Data to use.
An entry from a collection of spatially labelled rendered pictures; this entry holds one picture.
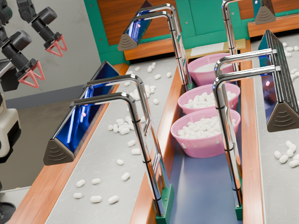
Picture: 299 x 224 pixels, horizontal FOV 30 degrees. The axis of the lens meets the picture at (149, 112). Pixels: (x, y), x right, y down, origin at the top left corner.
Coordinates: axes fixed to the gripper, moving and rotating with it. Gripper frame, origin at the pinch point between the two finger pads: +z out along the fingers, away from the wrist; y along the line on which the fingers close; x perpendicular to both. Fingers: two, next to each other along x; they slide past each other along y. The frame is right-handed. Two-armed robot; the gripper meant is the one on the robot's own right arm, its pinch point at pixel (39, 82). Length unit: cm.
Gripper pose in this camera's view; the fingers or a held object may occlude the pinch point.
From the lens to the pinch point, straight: 235.8
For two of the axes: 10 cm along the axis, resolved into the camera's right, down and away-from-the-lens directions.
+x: -7.6, 5.7, 3.1
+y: 0.9, -3.9, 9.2
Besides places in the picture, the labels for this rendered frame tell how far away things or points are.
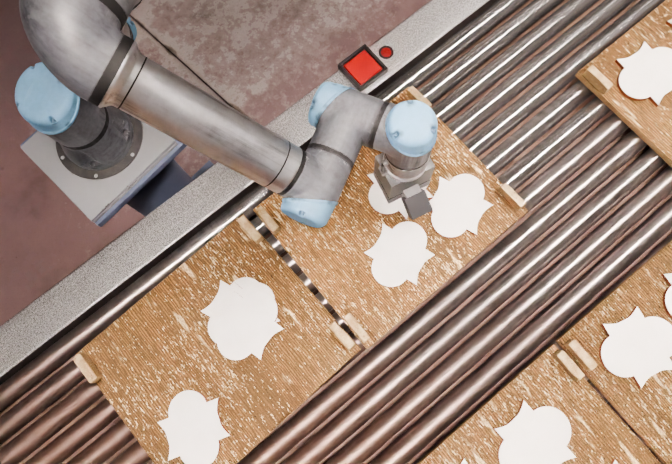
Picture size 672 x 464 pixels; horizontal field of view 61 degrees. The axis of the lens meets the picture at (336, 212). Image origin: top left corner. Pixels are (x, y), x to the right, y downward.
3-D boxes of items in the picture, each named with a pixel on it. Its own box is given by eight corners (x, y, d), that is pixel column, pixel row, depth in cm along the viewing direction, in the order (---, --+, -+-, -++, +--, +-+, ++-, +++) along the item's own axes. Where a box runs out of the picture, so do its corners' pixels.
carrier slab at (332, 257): (253, 211, 115) (252, 209, 113) (408, 89, 120) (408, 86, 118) (366, 349, 107) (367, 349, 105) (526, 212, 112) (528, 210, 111)
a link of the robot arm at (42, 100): (36, 135, 113) (-7, 107, 100) (69, 77, 116) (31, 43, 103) (88, 157, 112) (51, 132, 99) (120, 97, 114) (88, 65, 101)
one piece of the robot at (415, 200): (404, 209, 92) (397, 232, 107) (453, 185, 92) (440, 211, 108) (370, 146, 95) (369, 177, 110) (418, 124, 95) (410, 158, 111)
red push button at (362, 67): (343, 68, 122) (342, 65, 121) (364, 52, 123) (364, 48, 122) (360, 88, 121) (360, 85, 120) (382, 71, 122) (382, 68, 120)
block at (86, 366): (78, 359, 107) (70, 358, 105) (86, 352, 107) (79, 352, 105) (96, 384, 106) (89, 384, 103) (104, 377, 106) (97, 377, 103)
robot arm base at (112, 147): (51, 140, 124) (24, 122, 114) (102, 91, 126) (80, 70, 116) (96, 184, 121) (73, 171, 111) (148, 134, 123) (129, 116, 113)
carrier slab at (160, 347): (78, 354, 109) (74, 354, 107) (244, 215, 115) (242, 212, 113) (189, 507, 101) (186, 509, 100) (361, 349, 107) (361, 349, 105)
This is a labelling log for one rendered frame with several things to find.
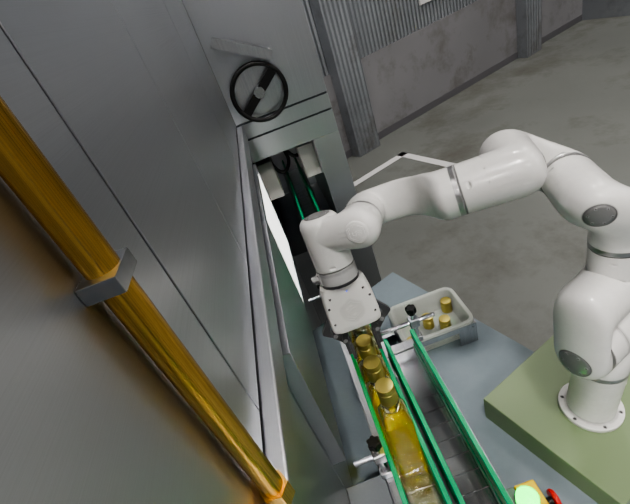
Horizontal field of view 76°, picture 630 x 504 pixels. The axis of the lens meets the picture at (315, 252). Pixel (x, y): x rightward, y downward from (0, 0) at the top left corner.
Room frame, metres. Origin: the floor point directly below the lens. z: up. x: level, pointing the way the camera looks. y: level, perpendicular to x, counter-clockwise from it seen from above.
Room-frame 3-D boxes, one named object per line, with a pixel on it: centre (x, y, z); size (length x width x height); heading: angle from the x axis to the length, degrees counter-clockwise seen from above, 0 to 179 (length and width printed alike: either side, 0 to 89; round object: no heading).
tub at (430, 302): (0.88, -0.26, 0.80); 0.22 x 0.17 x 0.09; 89
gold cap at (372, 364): (0.52, -0.02, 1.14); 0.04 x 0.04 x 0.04
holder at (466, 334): (0.88, -0.23, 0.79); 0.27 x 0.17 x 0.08; 89
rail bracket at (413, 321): (0.77, -0.16, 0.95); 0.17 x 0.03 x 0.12; 89
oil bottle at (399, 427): (0.46, -0.03, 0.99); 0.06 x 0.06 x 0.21; 88
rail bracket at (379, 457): (0.46, 0.05, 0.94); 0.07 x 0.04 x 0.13; 89
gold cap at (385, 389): (0.46, -0.03, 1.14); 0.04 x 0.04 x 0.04
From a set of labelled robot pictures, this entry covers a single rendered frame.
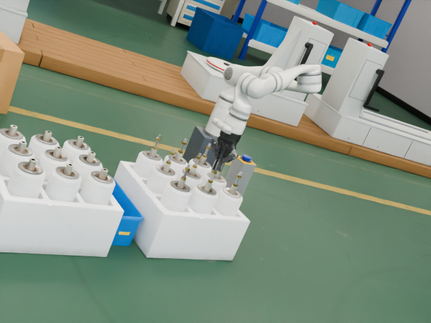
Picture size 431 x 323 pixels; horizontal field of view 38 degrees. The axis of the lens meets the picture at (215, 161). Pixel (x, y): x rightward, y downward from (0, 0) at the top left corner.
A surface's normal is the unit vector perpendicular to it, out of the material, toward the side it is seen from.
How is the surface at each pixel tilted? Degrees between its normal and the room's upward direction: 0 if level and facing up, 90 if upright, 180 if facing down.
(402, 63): 90
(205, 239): 90
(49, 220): 90
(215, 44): 91
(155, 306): 0
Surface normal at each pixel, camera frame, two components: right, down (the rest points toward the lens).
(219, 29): 0.38, 0.47
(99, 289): 0.37, -0.88
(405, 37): -0.87, -0.22
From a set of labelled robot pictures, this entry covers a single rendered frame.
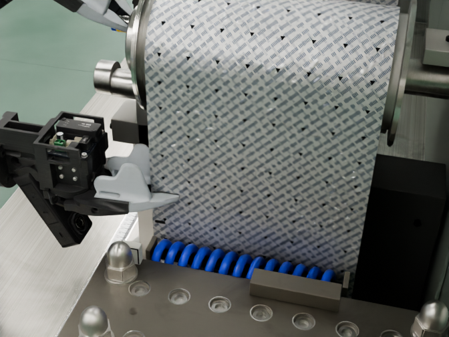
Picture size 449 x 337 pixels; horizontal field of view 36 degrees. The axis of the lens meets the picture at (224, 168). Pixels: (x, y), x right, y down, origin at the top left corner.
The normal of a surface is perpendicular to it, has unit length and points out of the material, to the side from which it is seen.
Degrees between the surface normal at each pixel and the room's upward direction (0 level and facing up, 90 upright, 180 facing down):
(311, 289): 0
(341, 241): 90
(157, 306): 0
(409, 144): 0
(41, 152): 90
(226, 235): 90
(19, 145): 90
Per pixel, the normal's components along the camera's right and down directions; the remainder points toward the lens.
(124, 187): -0.21, 0.56
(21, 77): 0.02, -0.82
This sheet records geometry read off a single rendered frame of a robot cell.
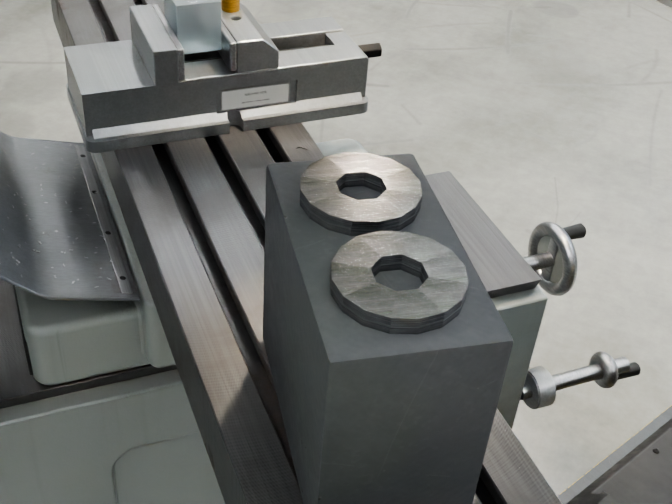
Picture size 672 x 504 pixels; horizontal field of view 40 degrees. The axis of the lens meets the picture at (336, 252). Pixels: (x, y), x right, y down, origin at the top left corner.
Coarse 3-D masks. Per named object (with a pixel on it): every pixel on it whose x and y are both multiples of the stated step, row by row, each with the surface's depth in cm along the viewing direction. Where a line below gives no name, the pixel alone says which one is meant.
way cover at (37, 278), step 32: (0, 160) 108; (32, 160) 113; (64, 160) 115; (0, 192) 102; (32, 192) 107; (64, 192) 109; (0, 224) 97; (32, 224) 102; (64, 224) 104; (96, 224) 106; (0, 256) 92; (32, 256) 97; (64, 256) 99; (96, 256) 101; (32, 288) 92; (64, 288) 95; (96, 288) 96; (128, 288) 98
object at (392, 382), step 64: (320, 192) 66; (384, 192) 67; (320, 256) 63; (384, 256) 61; (448, 256) 61; (320, 320) 58; (384, 320) 57; (448, 320) 58; (320, 384) 58; (384, 384) 57; (448, 384) 59; (320, 448) 60; (384, 448) 61; (448, 448) 63
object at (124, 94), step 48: (96, 48) 110; (144, 48) 106; (288, 48) 117; (336, 48) 114; (96, 96) 102; (144, 96) 104; (192, 96) 106; (240, 96) 109; (288, 96) 111; (336, 96) 114; (96, 144) 104; (144, 144) 106
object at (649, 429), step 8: (664, 416) 148; (648, 424) 146; (656, 424) 146; (640, 432) 145; (648, 432) 145; (632, 440) 143; (640, 440) 143; (624, 448) 142; (632, 448) 142; (608, 456) 140; (616, 456) 141; (600, 464) 139; (608, 464) 139; (592, 472) 138; (600, 472) 138; (584, 480) 137; (592, 480) 137; (568, 488) 135; (576, 488) 135; (584, 488) 135; (560, 496) 134; (568, 496) 134
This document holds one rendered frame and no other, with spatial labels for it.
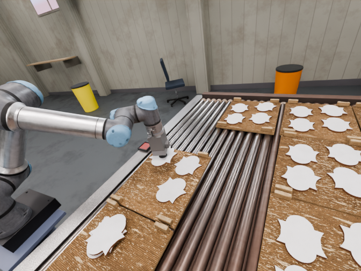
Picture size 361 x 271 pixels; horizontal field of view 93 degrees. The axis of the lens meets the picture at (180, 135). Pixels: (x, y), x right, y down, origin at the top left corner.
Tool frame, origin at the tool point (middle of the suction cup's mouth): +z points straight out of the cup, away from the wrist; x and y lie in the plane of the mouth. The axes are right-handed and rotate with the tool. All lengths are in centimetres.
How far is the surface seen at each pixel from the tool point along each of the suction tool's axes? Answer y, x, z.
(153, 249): -38.8, -2.7, 7.2
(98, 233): -35.8, 19.0, 3.8
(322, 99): 58, -101, 7
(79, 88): 308, 283, 37
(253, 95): 76, -60, 6
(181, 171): -4.0, -8.5, 6.4
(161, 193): -16.8, -0.9, 6.4
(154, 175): -5.4, 5.5, 7.2
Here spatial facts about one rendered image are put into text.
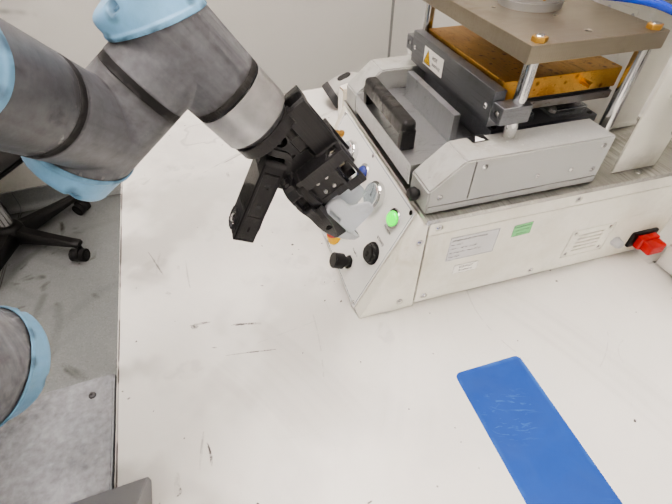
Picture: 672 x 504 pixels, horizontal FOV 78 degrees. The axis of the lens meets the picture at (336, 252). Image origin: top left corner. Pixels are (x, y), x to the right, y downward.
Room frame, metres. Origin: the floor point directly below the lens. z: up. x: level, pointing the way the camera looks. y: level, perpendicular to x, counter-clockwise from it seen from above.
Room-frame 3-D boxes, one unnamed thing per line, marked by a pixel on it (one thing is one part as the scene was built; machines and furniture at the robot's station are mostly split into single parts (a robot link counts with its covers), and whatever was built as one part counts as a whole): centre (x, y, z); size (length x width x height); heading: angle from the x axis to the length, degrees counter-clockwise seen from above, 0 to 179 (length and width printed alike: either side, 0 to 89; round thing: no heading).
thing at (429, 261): (0.59, -0.25, 0.84); 0.53 x 0.37 x 0.17; 106
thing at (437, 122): (0.59, -0.20, 0.97); 0.30 x 0.22 x 0.08; 106
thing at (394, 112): (0.55, -0.07, 0.99); 0.15 x 0.02 x 0.04; 16
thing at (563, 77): (0.60, -0.25, 1.07); 0.22 x 0.17 x 0.10; 16
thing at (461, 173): (0.45, -0.22, 0.96); 0.26 x 0.05 x 0.07; 106
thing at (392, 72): (0.72, -0.15, 0.96); 0.25 x 0.05 x 0.07; 106
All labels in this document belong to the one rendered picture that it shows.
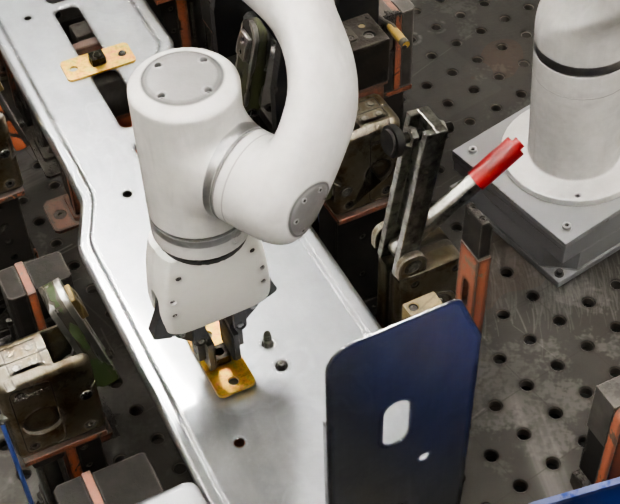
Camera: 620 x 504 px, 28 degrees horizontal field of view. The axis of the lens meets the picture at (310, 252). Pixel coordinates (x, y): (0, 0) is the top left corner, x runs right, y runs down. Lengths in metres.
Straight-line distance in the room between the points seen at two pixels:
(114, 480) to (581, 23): 0.73
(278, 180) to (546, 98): 0.72
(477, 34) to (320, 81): 1.13
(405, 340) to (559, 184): 0.87
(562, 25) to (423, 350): 0.74
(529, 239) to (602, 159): 0.14
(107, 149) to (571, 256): 0.60
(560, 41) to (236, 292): 0.58
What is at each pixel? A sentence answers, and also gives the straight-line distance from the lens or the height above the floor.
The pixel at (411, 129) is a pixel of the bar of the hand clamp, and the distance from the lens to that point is 1.08.
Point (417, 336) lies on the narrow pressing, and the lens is 0.79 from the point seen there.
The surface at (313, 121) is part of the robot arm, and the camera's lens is 0.89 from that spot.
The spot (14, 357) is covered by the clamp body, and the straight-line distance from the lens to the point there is 1.17.
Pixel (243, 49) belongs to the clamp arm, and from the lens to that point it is 1.38.
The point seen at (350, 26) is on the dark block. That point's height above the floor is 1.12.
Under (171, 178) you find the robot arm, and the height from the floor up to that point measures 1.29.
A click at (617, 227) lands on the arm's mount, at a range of 1.66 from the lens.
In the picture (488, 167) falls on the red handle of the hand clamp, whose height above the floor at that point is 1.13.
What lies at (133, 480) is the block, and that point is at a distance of 1.15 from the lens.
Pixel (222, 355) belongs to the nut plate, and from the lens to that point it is 1.17.
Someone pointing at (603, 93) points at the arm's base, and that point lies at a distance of 1.55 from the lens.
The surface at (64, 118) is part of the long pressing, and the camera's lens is 1.44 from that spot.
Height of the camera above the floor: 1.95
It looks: 48 degrees down
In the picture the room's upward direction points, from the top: 2 degrees counter-clockwise
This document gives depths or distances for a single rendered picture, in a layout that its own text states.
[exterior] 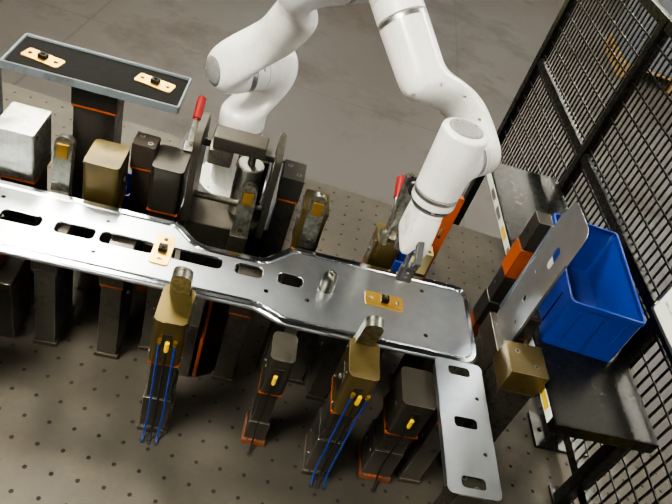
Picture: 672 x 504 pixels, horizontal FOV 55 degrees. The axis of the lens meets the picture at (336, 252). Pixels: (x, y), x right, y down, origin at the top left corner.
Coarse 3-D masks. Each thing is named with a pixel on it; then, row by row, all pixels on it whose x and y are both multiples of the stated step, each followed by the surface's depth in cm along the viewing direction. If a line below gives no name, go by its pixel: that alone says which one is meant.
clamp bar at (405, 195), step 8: (408, 176) 135; (416, 176) 136; (408, 184) 136; (400, 192) 138; (408, 192) 134; (400, 200) 138; (408, 200) 139; (400, 208) 140; (392, 216) 140; (400, 216) 141; (392, 224) 141; (384, 240) 143
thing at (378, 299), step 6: (366, 294) 137; (372, 294) 138; (378, 294) 138; (384, 294) 139; (366, 300) 136; (372, 300) 136; (378, 300) 137; (384, 300) 136; (390, 300) 138; (396, 300) 138; (402, 300) 139; (378, 306) 136; (384, 306) 136; (390, 306) 137; (396, 306) 137; (402, 306) 138
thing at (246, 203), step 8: (248, 184) 137; (240, 192) 137; (248, 192) 137; (256, 192) 137; (240, 200) 138; (248, 200) 137; (240, 208) 139; (248, 208) 139; (240, 216) 140; (248, 216) 140; (240, 224) 140; (248, 224) 141; (232, 232) 141; (240, 232) 141
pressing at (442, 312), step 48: (0, 192) 129; (48, 192) 133; (0, 240) 120; (48, 240) 124; (96, 240) 127; (144, 240) 131; (192, 240) 134; (192, 288) 126; (240, 288) 129; (288, 288) 132; (336, 288) 136; (384, 288) 141; (432, 288) 145; (336, 336) 127; (384, 336) 130; (432, 336) 134
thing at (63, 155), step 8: (64, 136) 130; (72, 136) 132; (56, 144) 131; (64, 144) 131; (72, 144) 131; (56, 152) 131; (64, 152) 131; (72, 152) 132; (56, 160) 132; (64, 160) 132; (72, 160) 133; (56, 168) 133; (64, 168) 133; (72, 168) 135; (56, 176) 134; (64, 176) 134; (72, 176) 136; (56, 184) 135; (64, 184) 135
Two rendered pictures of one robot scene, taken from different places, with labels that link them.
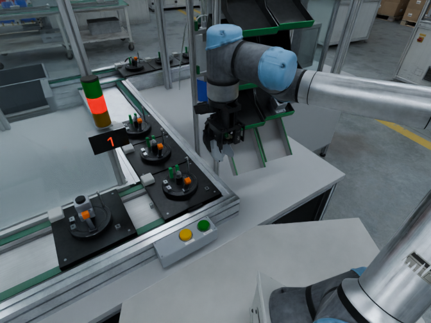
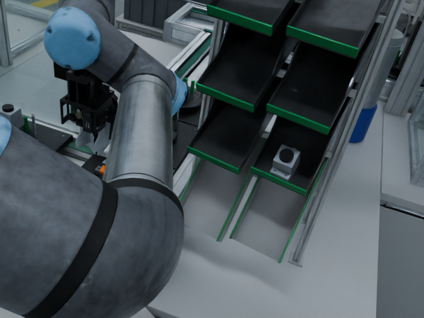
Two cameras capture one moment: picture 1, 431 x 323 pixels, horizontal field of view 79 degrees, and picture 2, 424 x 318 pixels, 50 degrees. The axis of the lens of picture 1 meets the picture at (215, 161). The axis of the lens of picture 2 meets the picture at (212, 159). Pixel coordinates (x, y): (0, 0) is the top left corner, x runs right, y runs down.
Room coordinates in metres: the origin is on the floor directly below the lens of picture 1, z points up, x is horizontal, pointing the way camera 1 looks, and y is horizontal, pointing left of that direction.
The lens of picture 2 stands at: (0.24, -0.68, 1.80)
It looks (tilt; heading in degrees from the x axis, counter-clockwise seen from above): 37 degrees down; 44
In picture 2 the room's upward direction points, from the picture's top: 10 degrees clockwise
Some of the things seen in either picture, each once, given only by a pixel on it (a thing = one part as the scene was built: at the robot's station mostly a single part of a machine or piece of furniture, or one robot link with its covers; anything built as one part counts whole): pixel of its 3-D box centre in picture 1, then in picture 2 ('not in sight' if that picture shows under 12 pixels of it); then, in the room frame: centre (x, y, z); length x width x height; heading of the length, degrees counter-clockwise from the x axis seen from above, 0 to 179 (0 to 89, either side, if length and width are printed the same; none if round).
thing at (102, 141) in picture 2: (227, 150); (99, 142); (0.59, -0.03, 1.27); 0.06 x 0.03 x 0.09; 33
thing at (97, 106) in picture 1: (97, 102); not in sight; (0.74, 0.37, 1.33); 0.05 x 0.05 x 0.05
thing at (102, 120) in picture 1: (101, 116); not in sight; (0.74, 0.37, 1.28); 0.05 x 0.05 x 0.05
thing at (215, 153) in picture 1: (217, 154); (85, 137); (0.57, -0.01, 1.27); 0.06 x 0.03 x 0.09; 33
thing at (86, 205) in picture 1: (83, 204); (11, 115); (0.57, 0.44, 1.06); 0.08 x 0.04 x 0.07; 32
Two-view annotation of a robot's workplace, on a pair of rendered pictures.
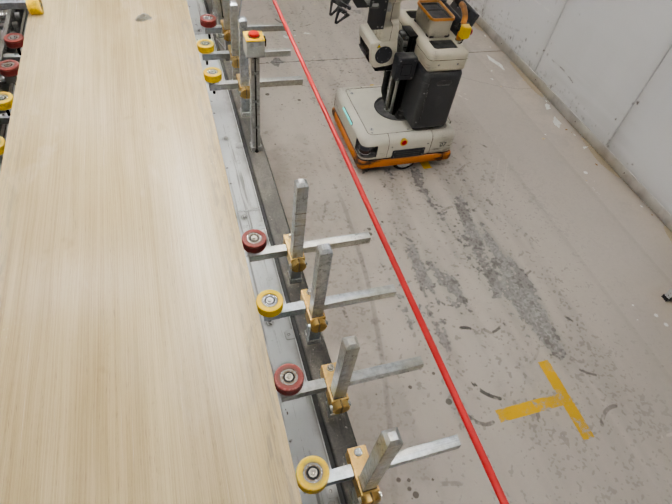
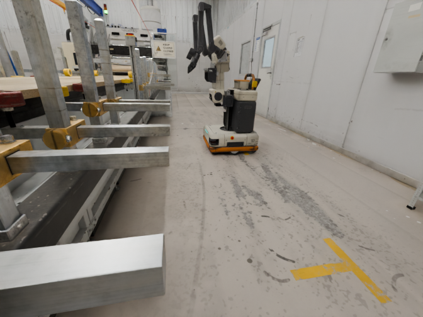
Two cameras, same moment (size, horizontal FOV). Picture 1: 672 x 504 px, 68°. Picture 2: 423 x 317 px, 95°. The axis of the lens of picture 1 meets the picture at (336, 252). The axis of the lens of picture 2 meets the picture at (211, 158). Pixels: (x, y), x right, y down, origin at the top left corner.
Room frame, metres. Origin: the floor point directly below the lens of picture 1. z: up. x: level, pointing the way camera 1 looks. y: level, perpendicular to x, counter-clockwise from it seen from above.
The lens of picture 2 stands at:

Requirement. Find each line in the records above that contains "rail", and copy it.

Reply.
rail bracket at (413, 321): (0.77, -0.16, 0.95); 0.17 x 0.03 x 0.12; 89
rail bracket at (379, 457): (0.46, 0.05, 0.94); 0.07 x 0.04 x 0.13; 89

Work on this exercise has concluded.